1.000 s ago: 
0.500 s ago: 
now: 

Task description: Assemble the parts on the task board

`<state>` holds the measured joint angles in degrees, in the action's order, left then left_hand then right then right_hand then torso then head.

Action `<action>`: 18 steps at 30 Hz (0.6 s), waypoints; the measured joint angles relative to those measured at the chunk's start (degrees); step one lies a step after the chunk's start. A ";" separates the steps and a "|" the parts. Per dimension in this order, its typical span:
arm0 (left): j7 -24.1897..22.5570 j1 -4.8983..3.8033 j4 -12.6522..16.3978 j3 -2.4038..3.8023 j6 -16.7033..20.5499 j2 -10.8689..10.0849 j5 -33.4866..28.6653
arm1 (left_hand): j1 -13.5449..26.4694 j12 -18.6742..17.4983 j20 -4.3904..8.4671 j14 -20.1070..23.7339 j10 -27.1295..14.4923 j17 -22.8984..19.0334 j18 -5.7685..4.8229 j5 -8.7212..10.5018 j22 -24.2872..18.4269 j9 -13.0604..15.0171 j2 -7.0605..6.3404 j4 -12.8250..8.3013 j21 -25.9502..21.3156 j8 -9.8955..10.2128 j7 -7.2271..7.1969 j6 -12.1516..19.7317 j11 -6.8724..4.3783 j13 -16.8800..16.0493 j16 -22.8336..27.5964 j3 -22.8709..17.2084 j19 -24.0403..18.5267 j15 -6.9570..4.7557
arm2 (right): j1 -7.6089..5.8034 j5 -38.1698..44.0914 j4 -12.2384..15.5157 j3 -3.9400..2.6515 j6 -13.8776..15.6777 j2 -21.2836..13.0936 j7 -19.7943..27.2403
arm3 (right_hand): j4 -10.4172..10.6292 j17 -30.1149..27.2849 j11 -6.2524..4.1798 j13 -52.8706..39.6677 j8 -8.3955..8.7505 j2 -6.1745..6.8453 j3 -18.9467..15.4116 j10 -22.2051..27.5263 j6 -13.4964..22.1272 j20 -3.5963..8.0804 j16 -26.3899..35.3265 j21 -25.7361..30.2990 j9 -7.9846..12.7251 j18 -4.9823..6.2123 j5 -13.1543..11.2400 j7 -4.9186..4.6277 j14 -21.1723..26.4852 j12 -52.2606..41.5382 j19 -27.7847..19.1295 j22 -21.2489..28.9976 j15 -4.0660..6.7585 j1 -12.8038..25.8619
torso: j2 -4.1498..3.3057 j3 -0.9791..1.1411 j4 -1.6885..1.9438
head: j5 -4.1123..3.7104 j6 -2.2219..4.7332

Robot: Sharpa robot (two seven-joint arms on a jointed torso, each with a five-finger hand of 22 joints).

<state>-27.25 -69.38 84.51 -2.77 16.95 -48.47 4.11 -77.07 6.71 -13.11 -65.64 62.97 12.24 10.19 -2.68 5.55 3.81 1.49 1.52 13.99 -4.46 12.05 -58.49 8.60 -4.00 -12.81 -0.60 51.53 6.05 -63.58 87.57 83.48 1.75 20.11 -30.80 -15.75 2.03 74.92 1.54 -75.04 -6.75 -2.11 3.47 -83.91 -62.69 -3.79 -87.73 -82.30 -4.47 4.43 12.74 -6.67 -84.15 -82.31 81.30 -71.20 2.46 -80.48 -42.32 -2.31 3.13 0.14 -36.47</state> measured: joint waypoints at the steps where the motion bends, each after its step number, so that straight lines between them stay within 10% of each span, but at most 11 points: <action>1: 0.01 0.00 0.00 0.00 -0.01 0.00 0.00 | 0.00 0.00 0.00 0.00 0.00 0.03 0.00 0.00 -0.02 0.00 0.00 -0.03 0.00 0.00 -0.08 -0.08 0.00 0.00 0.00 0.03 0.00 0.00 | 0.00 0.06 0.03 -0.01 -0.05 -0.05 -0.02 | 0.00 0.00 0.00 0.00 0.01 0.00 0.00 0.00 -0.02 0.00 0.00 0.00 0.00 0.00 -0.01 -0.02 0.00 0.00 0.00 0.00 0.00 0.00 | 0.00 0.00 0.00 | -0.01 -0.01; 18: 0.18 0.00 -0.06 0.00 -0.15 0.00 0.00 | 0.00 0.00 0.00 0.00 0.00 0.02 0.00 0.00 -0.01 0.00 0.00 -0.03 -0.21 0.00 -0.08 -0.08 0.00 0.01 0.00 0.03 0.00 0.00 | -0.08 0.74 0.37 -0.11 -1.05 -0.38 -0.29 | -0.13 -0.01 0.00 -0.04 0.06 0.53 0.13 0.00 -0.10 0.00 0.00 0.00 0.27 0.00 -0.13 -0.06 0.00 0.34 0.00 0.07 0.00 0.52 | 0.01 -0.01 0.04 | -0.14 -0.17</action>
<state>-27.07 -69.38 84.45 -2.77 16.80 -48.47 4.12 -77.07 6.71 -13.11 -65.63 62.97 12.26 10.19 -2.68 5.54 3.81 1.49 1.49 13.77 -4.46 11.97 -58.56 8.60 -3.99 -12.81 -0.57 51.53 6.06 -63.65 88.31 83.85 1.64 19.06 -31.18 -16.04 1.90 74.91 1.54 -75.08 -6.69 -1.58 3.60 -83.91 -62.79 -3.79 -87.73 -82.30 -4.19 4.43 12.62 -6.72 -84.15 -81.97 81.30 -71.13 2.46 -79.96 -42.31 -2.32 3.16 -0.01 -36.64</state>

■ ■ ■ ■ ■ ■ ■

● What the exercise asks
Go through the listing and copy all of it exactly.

● Answer section
1.000 s ago: 
0.500 s ago: 
now: 

Task description: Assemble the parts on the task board

`<state>` holds the measured joint angles in degrees, in the action's order, left then left_hand then right then right_hand then torso then head.

Action `<action>`: 18 steps at 30 Hz (0.6 s), waypoints; the measured joint angles relative to those measured at the chunk's start (degrees); step one lies a step after the chunk's start. A ";" separates the steps and a "|" the parts. Per dimension in this order, its typical span:
arm0 (left): j7 -24.1897..22.5570 j1 -4.8983..3.8033 j4 -12.6522..16.3978 j3 -2.4038..3.8023 j6 -16.7033..20.5499 j2 -10.8689..10.0849 j5 -33.4866..28.6653
arm1 (left_hand): j1 -13.5449..26.4694 j12 -18.6742..17.4983 j20 -4.3904..8.4671 j14 -20.1070..23.7339 j10 -27.1295..14.4923 j17 -22.8984..19.0334 j18 -5.7685..4.8229 j5 -8.7212..10.5018 j22 -24.2872..18.4269 j9 -13.0604..15.0171 j2 -7.0605..6.3404 j4 -12.8250..8.3013 j21 -25.9502..21.3156 j8 -9.8955..10.2128 j7 -7.2271..7.1969 j6 -12.1516..19.7317 j11 -6.8724..4.3783 j13 -16.8800..16.0493 j16 -22.8336..27.5964 j3 -22.8709..17.2084 j19 -24.0403..18.5267 j15 -6.9570..4.7557
arm2 (right): j1 -7.6089..5.8034 j5 -38.1698..44.0914 j4 -12.2384..15.5157 j3 -3.9400..2.6515 j6 -13.8776..15.6777 j2 -21.2836..13.0936 j7 -19.7943..27.2403
arm3 (right_hand): j4 -10.4172..10.6292 j17 -30.1149..27.2849 j11 -6.2524..4.1798 j13 -52.8706..39.6677 j8 -8.3955..8.7505 j2 -6.1745..6.8453 j3 -18.9467..15.4116 j10 -22.2051..27.5263 j6 -13.4964..22.1272 j20 -3.5963..8.0804 j16 -26.3899..35.3265 j21 -25.7361..30.2990 j9 -7.9846..12.7251 j18 -4.9823..6.2123 j5 -13.1543..11.2400 j7 -4.9186..4.6277 j14 -21.1723..26.4852 j12 -52.2606..41.5382 j19 -27.7847..19.1295 j22 -21.2489..28.9976 j15 -4.0660..6.7585 j1 -12.8038..25.8619
torso: j2 -4.1498..3.3057 j3 -0.9791..1.1411 j4 -1.6885..1.9438
head: j5 -4.1123..3.7104 j6 -2.2219..4.7332

Robot: Sharpa robot (two seven-joint arms on a jointed torso, each with a five-finger hand of 22 joints).

<state>-27.25 -69.38 84.51 -2.77 16.95 -48.47 4.11 -77.07 6.71 -13.11 -65.64 62.97 12.24 10.19 -2.68 5.55 3.81 1.49 1.52 13.99 -4.46 12.05 -58.49 8.60 -4.00 -12.81 -0.60 51.53 6.05 -63.58 87.57 83.48 1.75 20.11 -30.80 -15.75 2.03 74.92 1.54 -75.04 -6.75 -2.11 3.47 -83.91 -62.69 -3.79 -87.73 -82.30 -4.47 4.43 12.74 -6.67 -84.15 -82.31 81.30 -71.20 2.46 -80.48 -42.32 -2.31 3.13 0.14 -36.47</state> measured: joint waypoints at the steps where the motion bends, each after its step number, so that straight lines between them stay within 10% of each span, but at most 11 points: <action>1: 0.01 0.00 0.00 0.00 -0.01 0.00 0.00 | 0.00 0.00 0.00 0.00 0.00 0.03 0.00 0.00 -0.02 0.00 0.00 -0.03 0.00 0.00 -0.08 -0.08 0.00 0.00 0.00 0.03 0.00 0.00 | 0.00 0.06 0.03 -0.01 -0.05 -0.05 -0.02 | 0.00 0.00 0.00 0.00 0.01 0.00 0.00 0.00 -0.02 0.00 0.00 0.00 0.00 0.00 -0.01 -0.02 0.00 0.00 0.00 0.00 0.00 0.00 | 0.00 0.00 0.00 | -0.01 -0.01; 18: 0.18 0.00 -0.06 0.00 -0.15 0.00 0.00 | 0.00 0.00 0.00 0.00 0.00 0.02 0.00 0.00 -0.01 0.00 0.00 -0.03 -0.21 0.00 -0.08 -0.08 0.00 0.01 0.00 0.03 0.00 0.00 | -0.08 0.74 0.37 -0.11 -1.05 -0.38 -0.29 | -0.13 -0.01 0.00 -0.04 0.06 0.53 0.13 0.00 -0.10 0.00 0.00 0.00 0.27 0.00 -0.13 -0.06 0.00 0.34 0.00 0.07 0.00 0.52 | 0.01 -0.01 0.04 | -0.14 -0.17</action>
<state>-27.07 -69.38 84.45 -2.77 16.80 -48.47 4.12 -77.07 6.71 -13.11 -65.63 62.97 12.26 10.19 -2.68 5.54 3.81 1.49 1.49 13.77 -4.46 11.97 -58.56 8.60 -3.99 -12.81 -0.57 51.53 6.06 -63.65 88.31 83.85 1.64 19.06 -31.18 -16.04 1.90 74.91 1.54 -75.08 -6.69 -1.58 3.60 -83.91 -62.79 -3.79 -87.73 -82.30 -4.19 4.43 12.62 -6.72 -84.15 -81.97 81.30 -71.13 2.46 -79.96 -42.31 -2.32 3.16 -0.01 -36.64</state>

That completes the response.